The guidelines will implement an executive order (EO-13505) issued by President Obama on 9 March 2009. The NIH proposes to fund research on embryos, but only on those which have been donated following infertility treatment. Further, it is imposing a stringent consent procedure that many commentators are worried will render many of the 21 cell lines currently eligible for funding under ex-President Bush's policy out of bounds.
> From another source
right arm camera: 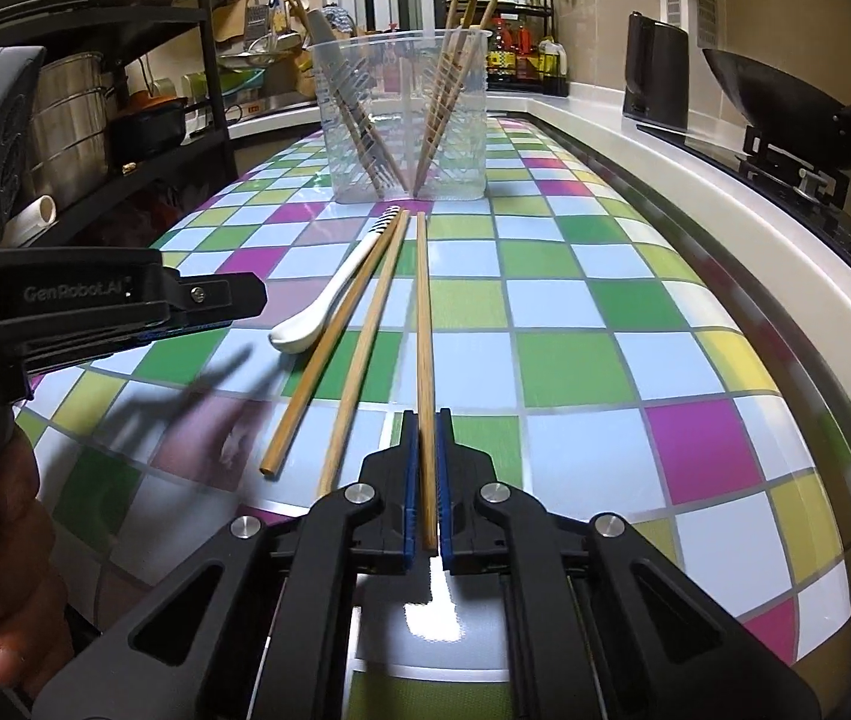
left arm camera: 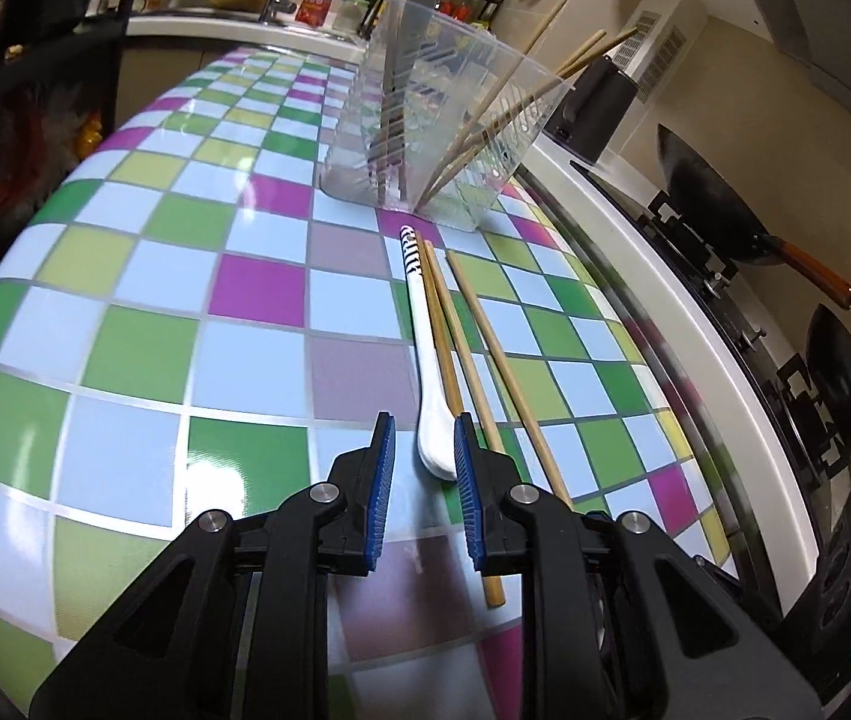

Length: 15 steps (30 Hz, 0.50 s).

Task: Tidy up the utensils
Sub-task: 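Close the left tool on the white spoon handle while the right tool grasps a chopstick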

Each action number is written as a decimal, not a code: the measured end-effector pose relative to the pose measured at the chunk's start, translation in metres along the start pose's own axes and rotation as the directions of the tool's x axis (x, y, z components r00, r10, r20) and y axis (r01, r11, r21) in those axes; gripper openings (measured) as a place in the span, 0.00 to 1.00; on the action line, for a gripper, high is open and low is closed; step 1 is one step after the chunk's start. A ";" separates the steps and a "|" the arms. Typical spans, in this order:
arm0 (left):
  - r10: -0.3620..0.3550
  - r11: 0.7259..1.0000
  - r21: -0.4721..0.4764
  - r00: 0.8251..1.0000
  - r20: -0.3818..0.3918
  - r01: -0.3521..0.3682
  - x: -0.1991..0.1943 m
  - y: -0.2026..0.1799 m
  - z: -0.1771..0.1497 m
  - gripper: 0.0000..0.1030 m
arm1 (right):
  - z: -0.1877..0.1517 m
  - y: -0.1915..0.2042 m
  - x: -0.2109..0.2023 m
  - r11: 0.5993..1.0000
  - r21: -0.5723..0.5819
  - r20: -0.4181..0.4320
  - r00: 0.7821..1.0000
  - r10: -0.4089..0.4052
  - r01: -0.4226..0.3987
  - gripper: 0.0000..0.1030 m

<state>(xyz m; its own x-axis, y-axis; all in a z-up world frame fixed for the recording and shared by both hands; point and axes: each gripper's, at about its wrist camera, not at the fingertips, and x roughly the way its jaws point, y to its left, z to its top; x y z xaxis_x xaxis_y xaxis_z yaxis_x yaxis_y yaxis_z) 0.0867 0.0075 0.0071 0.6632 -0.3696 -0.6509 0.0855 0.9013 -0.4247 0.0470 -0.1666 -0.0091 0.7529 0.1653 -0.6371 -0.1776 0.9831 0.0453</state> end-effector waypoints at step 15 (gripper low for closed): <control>0.146 0.982 0.129 0.988 -0.055 -0.138 0.028 -0.033 -0.005 0.19 | 0.001 -0.006 0.000 1.000 0.013 -0.002 1.000 -0.025 0.026 0.05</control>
<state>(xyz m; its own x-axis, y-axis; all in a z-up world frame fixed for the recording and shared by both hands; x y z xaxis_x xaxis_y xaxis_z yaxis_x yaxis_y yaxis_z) 0.0989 -0.0339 -0.0001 0.6263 -0.2463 -0.7397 0.0883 0.9651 -0.2466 0.0489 -0.1720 -0.0089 0.7558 0.1401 -0.6397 -0.1501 0.9879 0.0389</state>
'We're very concerned,' said Amy Comstock Rick from the Coalition for the Advancement of Medical Research (CAMR), which has been campaigning for a more permissive federal policy on ES cell research. She added: 'If they don't change this, very little current research would be eligible. It's a huge issue.'
It appears that under the guidelines, which are currently in provisional form, donors will have to undergo formal consent procedures with strict rules on documentation. Although consent procedures were followed by researchers prior to this, there was no uniform criteria in this area and practices differed considerably. 'It's not that past practices were shoddy... but they don't necessarily meet every letter of the new guidelines,' said Lawrence Goldstein, a stem cell researcher at the University of California. 'We'd have to throw everything out and start all over again,' he added.
George Q Daley of the Harvard Stem Cell Institute agreed, saying that the NIH has moved the 'goal posts'. 'They take 2009 standards and attempt to apply them retroactively, which isn't really a standard that would allow most of the pre-existing lines to be acceptable for NIH funding,' he said. Exactly how many cell lines might be affected is not known.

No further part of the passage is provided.